Rodrigo Grazinoli Garrido, Eduardo Leal Rodrigues

Resumo


A população humana não é homogênea e isso se reflete na capacidade física e nos riscos de aquisição de doenças. É provável que cada ser humano tenha um risco único, baseado em sua herança genética associada aos fatores ambientais. Dessa forma, atualmente, pesquisas buscam caracterizar a aptidão esportiva e o risco a doenças, no âmbito individual e populacional. Além disso, as características físicas pouco se relacionam com a ancestralidade genética.

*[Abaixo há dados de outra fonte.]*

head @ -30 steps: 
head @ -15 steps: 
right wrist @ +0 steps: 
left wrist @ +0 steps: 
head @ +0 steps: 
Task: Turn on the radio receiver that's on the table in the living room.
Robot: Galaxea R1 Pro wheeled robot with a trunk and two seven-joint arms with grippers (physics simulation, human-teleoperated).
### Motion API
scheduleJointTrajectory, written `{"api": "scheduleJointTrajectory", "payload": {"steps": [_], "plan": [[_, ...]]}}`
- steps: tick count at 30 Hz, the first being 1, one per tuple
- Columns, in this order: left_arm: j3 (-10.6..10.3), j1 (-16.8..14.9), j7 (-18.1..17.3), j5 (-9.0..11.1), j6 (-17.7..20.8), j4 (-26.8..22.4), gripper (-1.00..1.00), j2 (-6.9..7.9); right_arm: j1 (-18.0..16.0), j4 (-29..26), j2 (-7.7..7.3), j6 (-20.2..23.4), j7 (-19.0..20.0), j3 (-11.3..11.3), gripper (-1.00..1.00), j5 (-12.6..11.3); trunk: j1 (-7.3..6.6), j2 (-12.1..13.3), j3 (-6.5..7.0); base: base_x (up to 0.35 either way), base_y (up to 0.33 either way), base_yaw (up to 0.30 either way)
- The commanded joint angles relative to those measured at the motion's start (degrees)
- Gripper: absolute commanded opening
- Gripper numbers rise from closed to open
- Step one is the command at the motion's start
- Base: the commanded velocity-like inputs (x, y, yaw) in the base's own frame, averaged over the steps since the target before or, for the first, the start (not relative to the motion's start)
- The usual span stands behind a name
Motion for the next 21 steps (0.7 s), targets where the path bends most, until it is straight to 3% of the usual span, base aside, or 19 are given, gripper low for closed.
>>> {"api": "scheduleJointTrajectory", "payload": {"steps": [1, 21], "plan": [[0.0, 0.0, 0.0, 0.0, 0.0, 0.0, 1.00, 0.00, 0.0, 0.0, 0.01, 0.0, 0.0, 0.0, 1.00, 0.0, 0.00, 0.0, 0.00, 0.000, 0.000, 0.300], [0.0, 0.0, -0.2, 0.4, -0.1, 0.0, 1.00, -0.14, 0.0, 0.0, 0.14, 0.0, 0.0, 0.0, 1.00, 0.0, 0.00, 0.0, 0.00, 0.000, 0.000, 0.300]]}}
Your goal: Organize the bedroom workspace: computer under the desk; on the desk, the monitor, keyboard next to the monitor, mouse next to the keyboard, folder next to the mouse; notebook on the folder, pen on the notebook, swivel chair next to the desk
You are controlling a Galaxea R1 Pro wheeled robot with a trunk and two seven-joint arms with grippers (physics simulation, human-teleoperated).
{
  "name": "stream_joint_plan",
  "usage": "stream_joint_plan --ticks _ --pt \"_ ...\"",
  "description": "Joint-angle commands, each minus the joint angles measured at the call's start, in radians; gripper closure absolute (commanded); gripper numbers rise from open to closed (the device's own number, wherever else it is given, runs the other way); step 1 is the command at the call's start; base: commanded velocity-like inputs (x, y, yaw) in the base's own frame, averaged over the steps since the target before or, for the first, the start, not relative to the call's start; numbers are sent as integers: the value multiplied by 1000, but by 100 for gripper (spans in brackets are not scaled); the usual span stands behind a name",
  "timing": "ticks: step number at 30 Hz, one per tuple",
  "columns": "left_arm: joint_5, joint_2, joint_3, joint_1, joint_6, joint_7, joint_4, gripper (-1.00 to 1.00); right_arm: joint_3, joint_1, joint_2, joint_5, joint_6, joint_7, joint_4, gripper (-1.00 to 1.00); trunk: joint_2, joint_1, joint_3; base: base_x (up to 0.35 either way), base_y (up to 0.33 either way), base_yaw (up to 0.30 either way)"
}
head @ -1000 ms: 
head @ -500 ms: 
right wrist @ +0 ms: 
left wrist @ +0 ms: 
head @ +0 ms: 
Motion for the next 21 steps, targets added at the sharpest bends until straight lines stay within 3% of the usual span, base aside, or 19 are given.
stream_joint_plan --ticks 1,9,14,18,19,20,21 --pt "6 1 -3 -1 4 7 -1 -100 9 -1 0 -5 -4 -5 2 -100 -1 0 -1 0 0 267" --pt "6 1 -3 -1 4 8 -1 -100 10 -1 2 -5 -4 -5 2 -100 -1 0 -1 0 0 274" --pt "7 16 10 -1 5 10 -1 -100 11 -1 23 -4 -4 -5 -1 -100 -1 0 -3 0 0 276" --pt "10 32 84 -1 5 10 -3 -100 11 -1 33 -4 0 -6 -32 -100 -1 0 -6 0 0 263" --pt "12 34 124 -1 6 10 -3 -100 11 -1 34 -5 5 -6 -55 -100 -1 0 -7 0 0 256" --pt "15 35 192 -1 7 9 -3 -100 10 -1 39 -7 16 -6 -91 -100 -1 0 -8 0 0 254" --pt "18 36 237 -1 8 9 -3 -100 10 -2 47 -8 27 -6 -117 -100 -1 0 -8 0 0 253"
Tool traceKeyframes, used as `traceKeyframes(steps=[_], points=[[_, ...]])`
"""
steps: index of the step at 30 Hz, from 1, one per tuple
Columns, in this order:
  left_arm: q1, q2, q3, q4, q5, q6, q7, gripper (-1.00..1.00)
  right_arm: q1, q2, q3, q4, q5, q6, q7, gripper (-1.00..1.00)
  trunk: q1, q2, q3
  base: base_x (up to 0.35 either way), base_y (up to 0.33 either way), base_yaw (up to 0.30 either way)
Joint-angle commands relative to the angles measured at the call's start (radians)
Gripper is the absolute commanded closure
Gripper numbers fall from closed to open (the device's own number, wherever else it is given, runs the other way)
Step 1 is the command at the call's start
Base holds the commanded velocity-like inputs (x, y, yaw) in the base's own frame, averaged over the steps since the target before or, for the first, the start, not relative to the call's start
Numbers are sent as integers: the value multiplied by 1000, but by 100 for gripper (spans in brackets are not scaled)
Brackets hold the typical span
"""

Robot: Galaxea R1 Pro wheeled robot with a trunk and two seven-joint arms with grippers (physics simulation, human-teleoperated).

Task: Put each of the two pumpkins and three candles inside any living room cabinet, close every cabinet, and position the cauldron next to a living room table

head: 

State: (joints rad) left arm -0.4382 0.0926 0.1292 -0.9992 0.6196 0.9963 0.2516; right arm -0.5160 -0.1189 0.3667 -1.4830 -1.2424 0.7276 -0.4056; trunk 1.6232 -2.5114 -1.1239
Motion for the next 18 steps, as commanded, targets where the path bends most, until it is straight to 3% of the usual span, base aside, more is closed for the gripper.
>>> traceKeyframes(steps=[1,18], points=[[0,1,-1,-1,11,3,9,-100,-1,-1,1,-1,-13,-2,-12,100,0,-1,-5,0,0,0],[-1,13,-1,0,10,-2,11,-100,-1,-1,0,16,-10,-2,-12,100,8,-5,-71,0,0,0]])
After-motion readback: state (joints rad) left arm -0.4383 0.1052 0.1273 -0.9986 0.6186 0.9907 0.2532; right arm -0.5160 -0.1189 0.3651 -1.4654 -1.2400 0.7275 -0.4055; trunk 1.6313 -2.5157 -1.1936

Na população brasileira, por exemplo, diversas pesquisas mostram a baixa correlação entre fenótipo cor de pele e a origem genética. A despeito destas evidências, ainda é comum o uso de classificações raciais voltadas ao binômio cor e ancestralidade biogeográfica. O trabalho buscou apresentar evidências de que a autodeclaração e a determinação de traços físicos ancestrais não se coadunam com a ancestralidade molecular, sobretudo do povo brasileiro. Além disso, o uso de informações de ancestralidade para predições médicas pode apresentar importantes limitações.

Palavras-chave: Etnicidade. Predisposição a doenças. População brasileira.

 

Ancestrality: census and medical limits

Abstract

The human population is not homogeneous and this is reflected in physical performance and risk of acquiring diseases. It is likely that every human being has a single risk, based on their genetic inheritance associated with environmental factors. Thereby, nowadays, epidemiological studies seek to characterize and sports performance and disease risk at the individual and population level, thus being able to make plans for physical improvement, disease prevention and therapeutic strategies. In the Brazilian population, eg, different researches have showed the low correlation between skin color phenotype and genetic ancestry. Despite of these evidences, the human racial classification, still has directed to color and biogeographical ancestry binomial. Work sought to present evidences that self-declaration and determination of physical traits ancestors are not consistent with the molecular ancestry, especially in the Brazilian people. Furthermore, the use of ancestors physical traits information for medical predictions can present significant limitations.

Keywords: Ethnicity. Predisposition to disease. Brazilian population.

 


Palavras-chave


Etnicidade. Predisposição a doenças. População brasileira.